18.2 Using Scyld Beowulf

18.2 Using Scyld Beowulf

To the typical user of a Scyld Beowulf system, there is little difference between a Scyld and a non-Scyld system. Programs are written with MPI or PVM libraries, and executed interactively or submitted using PBS or some other scheduler. There are small details that may be different, such as how one selects a set of nodes to execute a program or, or how one views a process running on a node. For the most part, these are easier to do. For a system administrator, however, Scyld Beowulf offers a number of features that greatly simplify the configuration and management of a cluster, and in particular, a large cluster.

The ability to boot a machine over a network connection has been available for a long time, and many cluster tool-kits offer mechanisms to simplify cluster installation based on mechanisms such as bootp, dhcp, and similar protocols. Scyld Beowulf also offers a simplified installation procedure for nodes in the form of a boot image that can be installed on a CD or floppy disk. Unlike other systems however, Scyld extends this concept to simplify configuration and management not just at installation time, but every time the cluster boots.

Booting a compute node in a Scyld Beowulf system starts when the node first powers up. A fully installed node will have a boot image installed on the default boot device. This image is responsible for bringing up a minimal running kernel including network services through which the node can broadcast its readiness to boot to the beoserv daemon running on the master node. This boot image is extremely generic, it is used only during this first phase of booting, thus it rarely needs to be changed, even if the clusters compute nodes are completely reconfigured. In fact, this image only need be updated if the Scyld beoboot system requires an update, which normally wouldn't occur even if the Scyld software was updated. Only in fairly extreme circumstances requiring extensive changes to the beoboot system would the boot loader be changed. This is a critical point, because updating an on-disk boot loader can be a cumbersome task, though even in the event this is required, the Scyld beoboot system can usually install on-disk boot loaders automatically onto the disk from the master node, making the process much simpler than even a per-node network install.

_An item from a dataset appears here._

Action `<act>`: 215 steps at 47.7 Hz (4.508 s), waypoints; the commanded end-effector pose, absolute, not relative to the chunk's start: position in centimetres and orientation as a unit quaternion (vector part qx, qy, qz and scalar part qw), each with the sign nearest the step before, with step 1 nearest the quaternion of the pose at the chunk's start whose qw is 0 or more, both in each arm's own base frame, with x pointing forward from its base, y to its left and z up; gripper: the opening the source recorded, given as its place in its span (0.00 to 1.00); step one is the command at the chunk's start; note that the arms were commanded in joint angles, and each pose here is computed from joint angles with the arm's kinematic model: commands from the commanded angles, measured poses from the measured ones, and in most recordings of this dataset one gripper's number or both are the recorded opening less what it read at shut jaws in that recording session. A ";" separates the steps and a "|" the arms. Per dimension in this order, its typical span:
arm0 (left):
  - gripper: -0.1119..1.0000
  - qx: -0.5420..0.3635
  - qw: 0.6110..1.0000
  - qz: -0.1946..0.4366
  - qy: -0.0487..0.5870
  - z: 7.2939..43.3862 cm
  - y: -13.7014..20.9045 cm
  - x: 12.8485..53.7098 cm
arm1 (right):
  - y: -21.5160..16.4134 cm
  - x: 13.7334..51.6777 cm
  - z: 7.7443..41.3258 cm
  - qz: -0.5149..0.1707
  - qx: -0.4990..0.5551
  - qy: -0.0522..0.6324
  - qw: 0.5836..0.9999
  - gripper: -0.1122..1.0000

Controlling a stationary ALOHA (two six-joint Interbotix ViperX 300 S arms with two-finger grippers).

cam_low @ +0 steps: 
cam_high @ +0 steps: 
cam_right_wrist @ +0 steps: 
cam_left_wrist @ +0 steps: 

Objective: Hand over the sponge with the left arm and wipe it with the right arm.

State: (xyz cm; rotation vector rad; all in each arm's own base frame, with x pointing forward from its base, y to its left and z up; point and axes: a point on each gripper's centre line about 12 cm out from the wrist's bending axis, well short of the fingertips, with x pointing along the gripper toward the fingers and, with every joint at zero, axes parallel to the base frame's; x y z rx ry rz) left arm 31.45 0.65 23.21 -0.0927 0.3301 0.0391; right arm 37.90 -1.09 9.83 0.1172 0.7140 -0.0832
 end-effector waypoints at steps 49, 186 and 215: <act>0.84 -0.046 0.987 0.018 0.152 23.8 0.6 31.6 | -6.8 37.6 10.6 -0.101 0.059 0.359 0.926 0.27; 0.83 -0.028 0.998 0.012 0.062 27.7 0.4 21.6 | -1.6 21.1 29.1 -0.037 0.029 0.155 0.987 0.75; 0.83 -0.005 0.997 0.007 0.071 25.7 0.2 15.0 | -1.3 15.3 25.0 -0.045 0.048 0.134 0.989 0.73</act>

Once the phase 1 boot loader has contacted the beoserv daemon on the master node, the beoserv daemon sends boot instructions to the node. If the node has been booted before and has a local disk partition with a kernel installed, the daemon can simply instruct the node to boot from the local image. In many cases the node might not have a local boot image. This might be because a decision has been made not to use the local disk to hold the OS. Or it might be that we want to boot a new configuration that the node does not have installed. This could be a kernel upgrade, a distribution upgrade, or a library upgrade. Whatever the reason, the new boot image is transferred over the network to the booting node, where it can either be loaded into a RAM disk or it can be loaded into an available disk partition on the local disk so that future boots can be performed from local disk. Whatever the source, when the beoserv daemon instructs the node to boot a new image an interesting process takes place. A small bit of Scyld code known as "Two-Kernel Monte" loads the new kernel and tricks the old kernel into giving up control to the new image. This bypasses the normal boot process, but effectly switches kernels to the new image.

The beoserv daemon need not instruct a booting node to boot at all. The daemon maintains a database of nodes, their corresponding MAC addresses, and their current disposition in the system. A node that has never been booted before can be placed in a holding pattern to wait for the system administrator to choose to boot it. Even nodes that have been previously booted can be set to stay in the "down" state until such time as the sysadmin decides to bring it "up." In addition, when selecting a node to boot, the sysadmin can specify whether to boot a local disk image or a server image, the logical node number of the node and other configuration information.

Once a node has its boot instructions it loads and initializes its kernel the same way any other Linux computer does. The primary difference at this point lies in the system startup scripts that are part of a Scyld Beowulf image. Put simply, Scyld Beowulf boot nodes do not start any daemons or services that are not needed to bring the node to a running state other than the bproc slave daemon. The bproc slave daemon contacts the bproc master daemon running on the master and enrolls the compute node as a slave to the master. Once this is completed, the master can initiate processes on the node, and all processes, including any service daemons, are started from the master by the beoboot system.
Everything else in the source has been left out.